_Activity_. For the listing below, report all lines that hold the word "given".

_Input data_.
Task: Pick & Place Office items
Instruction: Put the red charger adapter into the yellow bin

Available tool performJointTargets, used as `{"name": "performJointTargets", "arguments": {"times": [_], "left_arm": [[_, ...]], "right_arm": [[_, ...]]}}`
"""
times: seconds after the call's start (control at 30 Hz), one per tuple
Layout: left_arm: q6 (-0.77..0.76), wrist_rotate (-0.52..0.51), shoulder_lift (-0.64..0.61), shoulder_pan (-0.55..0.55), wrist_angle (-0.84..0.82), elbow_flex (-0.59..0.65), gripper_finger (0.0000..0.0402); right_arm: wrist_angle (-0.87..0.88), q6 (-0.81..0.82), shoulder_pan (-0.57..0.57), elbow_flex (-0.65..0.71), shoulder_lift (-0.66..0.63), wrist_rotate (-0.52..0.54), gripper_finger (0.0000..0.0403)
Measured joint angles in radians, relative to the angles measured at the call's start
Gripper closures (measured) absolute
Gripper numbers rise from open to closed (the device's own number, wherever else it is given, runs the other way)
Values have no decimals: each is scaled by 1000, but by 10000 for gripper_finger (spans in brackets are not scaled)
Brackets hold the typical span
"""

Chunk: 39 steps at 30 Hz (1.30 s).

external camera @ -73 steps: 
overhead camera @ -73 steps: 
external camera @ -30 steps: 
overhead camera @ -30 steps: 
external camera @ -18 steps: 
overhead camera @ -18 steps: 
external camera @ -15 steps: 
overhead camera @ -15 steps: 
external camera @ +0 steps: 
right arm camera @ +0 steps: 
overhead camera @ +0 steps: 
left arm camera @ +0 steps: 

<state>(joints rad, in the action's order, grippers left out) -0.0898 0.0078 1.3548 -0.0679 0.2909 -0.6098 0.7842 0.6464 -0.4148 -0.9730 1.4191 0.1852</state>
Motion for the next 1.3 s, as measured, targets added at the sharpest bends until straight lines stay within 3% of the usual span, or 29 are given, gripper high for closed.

_Result of this task_.
Gripper numbers rise from open to closed (the device's own number, wherever else it is given, runs the other way)
Motion for the next 1.3 s, as measured, targets added at the sharpest bends until straight lines stay within 3% of the usual span, or 29 are given, gripper high for closed.

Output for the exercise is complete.